◆ Task item:
Give again, word for word, every line below from the one that has "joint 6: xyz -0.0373" through the one that has "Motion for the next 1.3", both included, and no others.

◇ ◇ ◇ ◇ ◇ ◇ ◇

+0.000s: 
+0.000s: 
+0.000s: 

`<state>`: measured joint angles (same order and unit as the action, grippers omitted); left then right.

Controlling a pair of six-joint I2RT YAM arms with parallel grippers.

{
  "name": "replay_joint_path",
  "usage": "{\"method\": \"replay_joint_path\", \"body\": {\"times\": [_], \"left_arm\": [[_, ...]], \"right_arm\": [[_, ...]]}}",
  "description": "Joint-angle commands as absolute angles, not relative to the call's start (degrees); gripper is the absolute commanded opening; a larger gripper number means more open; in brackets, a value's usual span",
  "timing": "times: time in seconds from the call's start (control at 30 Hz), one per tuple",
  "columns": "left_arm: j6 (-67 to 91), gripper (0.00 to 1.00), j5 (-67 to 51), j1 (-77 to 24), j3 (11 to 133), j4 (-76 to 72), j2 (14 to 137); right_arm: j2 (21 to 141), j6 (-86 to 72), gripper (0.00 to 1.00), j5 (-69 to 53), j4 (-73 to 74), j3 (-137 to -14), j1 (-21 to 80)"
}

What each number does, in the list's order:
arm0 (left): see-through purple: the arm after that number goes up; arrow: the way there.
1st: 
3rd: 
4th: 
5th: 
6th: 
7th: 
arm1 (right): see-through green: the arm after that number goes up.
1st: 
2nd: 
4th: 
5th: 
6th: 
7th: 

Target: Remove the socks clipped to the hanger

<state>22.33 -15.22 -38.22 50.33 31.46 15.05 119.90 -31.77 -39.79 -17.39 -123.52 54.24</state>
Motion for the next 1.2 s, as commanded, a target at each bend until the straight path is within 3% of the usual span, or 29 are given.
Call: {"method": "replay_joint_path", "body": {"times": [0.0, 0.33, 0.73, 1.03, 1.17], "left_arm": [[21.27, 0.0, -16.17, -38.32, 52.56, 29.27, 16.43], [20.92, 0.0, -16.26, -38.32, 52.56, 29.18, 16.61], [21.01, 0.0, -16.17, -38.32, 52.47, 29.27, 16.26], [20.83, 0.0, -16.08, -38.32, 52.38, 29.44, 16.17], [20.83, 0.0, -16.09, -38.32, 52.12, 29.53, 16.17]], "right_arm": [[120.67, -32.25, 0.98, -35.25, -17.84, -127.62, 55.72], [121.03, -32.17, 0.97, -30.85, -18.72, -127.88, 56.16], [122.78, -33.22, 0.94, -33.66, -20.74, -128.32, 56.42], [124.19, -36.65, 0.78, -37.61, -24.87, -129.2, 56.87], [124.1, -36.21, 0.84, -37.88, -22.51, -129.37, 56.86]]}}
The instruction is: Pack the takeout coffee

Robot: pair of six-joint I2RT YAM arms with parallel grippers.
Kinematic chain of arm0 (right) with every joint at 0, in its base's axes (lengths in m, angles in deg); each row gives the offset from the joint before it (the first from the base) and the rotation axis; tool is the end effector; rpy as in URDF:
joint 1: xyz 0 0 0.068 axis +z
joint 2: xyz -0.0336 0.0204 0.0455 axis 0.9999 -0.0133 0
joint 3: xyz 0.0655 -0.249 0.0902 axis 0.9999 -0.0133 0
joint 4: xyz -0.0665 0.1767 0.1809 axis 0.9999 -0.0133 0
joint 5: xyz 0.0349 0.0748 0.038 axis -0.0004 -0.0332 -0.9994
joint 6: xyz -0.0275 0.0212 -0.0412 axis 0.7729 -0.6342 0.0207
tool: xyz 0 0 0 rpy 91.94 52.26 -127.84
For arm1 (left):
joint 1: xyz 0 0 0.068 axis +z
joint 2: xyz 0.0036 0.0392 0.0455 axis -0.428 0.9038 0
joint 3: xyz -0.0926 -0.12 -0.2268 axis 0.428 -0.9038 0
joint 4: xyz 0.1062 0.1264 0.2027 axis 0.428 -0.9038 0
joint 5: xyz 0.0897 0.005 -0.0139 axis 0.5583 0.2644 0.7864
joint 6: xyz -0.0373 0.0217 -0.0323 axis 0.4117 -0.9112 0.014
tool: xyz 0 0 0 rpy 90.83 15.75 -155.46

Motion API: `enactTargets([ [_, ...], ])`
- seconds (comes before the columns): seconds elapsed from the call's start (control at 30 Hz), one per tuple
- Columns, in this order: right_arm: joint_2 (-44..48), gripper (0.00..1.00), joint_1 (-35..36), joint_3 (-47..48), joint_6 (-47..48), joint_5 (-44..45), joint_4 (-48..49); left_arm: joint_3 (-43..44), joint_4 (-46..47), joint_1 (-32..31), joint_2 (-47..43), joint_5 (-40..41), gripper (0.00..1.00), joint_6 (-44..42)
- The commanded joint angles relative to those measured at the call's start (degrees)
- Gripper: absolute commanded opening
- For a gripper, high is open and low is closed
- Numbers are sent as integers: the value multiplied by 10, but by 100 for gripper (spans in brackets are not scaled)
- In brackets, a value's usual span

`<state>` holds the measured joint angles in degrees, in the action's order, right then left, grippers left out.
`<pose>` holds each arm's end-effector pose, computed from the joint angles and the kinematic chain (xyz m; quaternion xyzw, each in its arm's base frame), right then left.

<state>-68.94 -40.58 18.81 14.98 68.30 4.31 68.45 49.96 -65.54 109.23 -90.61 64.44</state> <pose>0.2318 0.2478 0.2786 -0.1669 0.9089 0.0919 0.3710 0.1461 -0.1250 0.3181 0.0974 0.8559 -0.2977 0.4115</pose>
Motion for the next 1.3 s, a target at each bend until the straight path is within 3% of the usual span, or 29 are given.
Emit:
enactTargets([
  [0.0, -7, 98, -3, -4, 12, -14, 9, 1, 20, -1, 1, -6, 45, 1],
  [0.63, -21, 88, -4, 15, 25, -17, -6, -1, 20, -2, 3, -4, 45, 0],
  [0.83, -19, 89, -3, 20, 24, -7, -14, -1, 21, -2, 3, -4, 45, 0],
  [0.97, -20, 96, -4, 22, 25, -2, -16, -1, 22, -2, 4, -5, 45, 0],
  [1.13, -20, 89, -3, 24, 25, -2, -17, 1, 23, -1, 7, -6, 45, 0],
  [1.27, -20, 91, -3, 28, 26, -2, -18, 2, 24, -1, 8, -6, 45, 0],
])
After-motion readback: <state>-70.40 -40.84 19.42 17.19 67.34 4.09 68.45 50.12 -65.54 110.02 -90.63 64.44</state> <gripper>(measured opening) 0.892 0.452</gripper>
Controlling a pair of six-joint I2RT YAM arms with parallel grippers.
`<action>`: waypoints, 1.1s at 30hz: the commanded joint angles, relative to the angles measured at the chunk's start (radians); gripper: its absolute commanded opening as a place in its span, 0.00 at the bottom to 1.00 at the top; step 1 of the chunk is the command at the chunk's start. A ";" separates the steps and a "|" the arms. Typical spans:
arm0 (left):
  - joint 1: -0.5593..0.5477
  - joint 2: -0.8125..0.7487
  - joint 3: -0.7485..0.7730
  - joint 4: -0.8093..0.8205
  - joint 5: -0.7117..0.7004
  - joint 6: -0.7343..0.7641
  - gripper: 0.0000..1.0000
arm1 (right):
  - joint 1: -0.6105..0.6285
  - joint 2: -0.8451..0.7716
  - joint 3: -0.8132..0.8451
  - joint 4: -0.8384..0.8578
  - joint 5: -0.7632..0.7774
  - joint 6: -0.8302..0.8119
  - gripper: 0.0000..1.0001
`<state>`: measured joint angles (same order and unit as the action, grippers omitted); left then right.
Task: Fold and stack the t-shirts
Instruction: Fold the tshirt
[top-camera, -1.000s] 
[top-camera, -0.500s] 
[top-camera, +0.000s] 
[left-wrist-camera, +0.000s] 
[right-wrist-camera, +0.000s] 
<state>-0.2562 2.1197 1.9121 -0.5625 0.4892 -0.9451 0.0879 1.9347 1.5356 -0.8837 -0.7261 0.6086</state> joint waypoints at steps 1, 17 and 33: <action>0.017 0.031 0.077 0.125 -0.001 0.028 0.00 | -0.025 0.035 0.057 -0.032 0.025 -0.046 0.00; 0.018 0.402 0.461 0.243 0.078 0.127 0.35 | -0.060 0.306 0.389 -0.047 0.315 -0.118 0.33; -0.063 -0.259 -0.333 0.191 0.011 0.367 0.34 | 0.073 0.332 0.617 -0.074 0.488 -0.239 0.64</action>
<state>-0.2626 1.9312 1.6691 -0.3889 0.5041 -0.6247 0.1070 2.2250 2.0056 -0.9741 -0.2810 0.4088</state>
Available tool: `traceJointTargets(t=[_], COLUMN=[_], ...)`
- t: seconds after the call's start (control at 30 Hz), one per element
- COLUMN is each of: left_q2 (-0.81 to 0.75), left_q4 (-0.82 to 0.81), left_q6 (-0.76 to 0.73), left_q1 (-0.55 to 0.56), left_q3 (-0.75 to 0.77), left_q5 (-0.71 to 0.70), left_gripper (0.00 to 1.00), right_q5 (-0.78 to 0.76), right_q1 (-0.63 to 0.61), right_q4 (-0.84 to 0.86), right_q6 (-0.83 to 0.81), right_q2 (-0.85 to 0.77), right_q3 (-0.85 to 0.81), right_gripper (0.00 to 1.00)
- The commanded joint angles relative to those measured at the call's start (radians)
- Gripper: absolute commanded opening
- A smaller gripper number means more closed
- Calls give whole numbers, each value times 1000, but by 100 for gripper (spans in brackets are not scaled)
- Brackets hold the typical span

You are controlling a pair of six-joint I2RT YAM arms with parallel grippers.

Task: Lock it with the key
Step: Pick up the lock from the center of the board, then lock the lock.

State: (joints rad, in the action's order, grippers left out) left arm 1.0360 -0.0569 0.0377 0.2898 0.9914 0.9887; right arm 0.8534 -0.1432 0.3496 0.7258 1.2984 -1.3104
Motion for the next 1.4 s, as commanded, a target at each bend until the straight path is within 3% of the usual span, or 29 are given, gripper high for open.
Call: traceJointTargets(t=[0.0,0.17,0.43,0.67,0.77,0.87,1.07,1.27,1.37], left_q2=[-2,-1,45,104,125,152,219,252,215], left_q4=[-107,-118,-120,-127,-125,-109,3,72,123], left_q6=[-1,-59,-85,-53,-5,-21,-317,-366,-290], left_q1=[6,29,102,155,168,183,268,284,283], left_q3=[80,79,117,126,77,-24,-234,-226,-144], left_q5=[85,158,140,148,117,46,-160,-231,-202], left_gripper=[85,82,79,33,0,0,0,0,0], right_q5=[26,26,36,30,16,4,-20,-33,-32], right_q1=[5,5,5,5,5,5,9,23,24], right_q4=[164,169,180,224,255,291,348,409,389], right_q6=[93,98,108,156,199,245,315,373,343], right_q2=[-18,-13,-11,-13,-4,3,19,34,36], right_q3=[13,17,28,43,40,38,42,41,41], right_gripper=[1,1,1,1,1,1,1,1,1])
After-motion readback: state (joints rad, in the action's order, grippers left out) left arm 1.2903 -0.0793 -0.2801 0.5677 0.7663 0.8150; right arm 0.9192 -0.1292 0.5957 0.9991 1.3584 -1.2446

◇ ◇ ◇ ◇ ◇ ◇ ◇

◆ Answer box:
joint 6: xyz -0.0373 0.0217 -0.0323 axis 0.4117 -0.9112 0.014
tool: xyz 0 0 0 rpy 90.83 15.75 -155.46

Motion API: `enactTargets([ [_, ...], ])`
- seconds (comes before the columns): seconds elapsed from the call's start (control at 30 Hz), one per tuple
- Columns, in this order: right_arm: joint_2 (-44..48), gripper (0.00..1.00), joint_1 (-35..36), joint_3 (-47..48), joint_6 (-47..48), joint_5 (-44..45), joint_4 (-48..49); left_arm: joint_3 (-43..44), joint_4 (-46..47), joint_1 (-32..31), joint_2 (-47..43), joint_5 (-40..41), gripper (0.00..1.00), joint_6 (-44..42)
- The commanded joint angles relative to those measured at the call's start (degrees)
- Gripper: absolute commanded opening
- For a gripper, high is open and low is closed
- Numbers are sent as integers: the value multiplied by 10, but by 100 for gripper (spans in brackets are not scaled)
- In brackets, a value's usual span

`<state>` holds the measured joint angles in degrees, in the action's order, right then left, grippers left out.
`<pose>` holds each arm's end-effector pose, computed from the joint angles and the kinematic chain (xyz m; quaternion xyzw, each in its arm's base frame), right then left.

<state>-68.94 -40.58 18.81 14.98 68.30 4.31 68.45 49.96 -65.54 109.23 -90.61 64.44</state> <pose>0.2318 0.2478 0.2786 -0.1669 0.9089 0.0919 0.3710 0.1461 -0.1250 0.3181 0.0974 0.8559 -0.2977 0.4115</pose>
Motion for the next 1.3 s, a target at each bend until the straight path is within 3% of the usual span, or 29 are given.

Work on this exercise is complete.